Keywords: altruism, bacteriocins, cheat, cooperation, spite, virulence

1. Introduction

Bacteria and other micro-organisms exhibit a wide range of social behaviours. Technological advances made by microbiologists have overturned the long held assumption that micro-organisms live relatively independent, unicellular lives. Instead, it appears that individual cells can communicate and cooperate to perform activities such as dispersal, foraging, construction of biofilms, reproduction, chemical warfare and signalling (reviewed by Crespi 2001; Velicer 2003; Webb et al. 2003; Keller & Surette 2006; Kolter & Greenberg 2006; West et al. 2006; Diggle et al. 2007a; Foster 2007; Hense et al. 2007; West et al. 2007a; Williams et al. 2007; Brown & Buckling 2008; MacLean 2008; Popat et al. 2008). These social behaviours are comparable to the more familiar patterns of sociality in metazoans such as social insects and cooperative breeding vertebrates, discussed in the other articles in this volume. Furthermore, these social traits are critical to determining the damage caused by microbial parasites to their hosts (virulence) due to their importance for microbial growth.
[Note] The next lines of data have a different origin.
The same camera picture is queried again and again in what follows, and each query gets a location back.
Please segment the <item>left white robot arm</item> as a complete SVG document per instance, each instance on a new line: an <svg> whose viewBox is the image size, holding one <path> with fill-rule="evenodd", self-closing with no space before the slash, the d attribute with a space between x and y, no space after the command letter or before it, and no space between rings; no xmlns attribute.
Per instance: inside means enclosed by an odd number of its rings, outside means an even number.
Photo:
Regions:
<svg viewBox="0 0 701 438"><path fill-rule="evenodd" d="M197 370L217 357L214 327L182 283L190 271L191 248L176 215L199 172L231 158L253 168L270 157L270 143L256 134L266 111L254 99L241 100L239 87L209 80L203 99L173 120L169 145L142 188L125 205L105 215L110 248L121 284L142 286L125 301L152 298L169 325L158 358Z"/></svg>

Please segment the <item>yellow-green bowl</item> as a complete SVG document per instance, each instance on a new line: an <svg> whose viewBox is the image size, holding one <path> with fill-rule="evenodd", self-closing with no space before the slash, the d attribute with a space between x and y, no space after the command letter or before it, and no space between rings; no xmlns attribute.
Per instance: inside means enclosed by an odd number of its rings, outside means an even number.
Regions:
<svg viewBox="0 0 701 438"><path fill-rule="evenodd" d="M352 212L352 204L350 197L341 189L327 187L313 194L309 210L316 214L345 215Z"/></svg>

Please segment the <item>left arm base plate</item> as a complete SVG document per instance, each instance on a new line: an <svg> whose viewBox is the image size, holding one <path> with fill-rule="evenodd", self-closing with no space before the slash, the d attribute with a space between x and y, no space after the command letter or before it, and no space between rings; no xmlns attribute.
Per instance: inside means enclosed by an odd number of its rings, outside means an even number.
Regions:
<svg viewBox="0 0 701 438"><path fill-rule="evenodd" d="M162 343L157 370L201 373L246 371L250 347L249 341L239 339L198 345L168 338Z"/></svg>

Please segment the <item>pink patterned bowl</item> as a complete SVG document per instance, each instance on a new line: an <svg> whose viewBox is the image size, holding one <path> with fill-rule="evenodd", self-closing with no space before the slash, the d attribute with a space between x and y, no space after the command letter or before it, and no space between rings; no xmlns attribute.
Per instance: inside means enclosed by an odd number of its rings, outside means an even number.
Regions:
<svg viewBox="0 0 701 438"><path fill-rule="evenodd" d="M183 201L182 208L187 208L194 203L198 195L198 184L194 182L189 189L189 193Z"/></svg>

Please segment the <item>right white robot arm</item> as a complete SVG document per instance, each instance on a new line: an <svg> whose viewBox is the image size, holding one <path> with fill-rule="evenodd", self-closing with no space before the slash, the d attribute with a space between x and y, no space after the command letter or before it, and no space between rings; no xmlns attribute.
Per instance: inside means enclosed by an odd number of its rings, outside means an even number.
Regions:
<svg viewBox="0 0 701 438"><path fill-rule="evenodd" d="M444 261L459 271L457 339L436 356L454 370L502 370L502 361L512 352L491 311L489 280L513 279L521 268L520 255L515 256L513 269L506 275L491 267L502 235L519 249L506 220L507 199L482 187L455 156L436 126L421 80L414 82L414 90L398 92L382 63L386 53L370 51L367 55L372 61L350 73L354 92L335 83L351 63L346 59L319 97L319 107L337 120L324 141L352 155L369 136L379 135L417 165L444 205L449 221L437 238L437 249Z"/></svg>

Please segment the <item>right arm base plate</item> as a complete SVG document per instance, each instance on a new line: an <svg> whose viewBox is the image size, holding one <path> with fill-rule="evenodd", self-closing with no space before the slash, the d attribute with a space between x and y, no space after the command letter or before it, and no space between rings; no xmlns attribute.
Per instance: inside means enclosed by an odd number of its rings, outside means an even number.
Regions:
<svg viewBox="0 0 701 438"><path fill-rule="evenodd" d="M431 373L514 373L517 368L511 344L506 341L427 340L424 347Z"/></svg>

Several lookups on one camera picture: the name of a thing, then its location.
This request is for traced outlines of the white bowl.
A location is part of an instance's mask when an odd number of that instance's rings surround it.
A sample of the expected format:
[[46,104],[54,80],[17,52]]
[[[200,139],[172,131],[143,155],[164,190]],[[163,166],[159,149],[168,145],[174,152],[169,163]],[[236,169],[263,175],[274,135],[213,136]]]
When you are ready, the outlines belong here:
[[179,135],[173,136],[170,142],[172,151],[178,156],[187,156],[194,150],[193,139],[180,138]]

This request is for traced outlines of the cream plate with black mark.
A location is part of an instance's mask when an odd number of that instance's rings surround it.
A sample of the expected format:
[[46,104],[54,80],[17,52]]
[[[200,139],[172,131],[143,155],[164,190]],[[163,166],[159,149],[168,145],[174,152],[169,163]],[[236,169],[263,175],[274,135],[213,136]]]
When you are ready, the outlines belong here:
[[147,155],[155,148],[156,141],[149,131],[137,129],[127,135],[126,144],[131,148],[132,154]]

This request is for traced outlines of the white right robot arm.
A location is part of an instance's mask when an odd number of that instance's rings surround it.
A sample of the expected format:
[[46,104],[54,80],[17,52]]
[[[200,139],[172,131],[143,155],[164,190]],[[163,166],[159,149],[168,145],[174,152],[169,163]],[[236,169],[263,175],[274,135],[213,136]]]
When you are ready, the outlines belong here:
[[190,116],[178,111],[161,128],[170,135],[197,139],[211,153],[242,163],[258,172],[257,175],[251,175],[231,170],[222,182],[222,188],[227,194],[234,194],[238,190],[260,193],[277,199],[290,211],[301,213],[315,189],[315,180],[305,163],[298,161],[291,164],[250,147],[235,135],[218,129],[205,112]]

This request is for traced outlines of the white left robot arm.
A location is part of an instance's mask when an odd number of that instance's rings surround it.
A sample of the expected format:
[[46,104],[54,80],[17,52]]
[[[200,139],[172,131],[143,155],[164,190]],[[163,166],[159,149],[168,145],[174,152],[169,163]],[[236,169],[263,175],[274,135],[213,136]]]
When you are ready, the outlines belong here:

However, evolutionary theory shows how cooperation is easily lost in competition against selfish strategies (Hamilton 1964; Trivers 1971). Consider a population of unconditional cooperators in which an uncooperative, relatively selfish cheater arises through mutation or migration. In the absence of any mechanism to punish non-cooperators, the cheater benefits from the cooperative behaviour of its social partners, without paying any cost. Consequently, genes for cheating have greater fitness than the genes for cooperation, and spread through the population, even though this will lead to a decline in population fitness (figure 1). A large body of theoretical and empirical work has examined the conditions under which cooperation can be favoured, via direct or indirect (kin selected) benefits (reviewed by Sachs et al. 2004; Lehmann & Keller 2006; West et al. 2007b), and how this may be applied to microbes (West et al. 2006).

Figure 1.

Figure 1.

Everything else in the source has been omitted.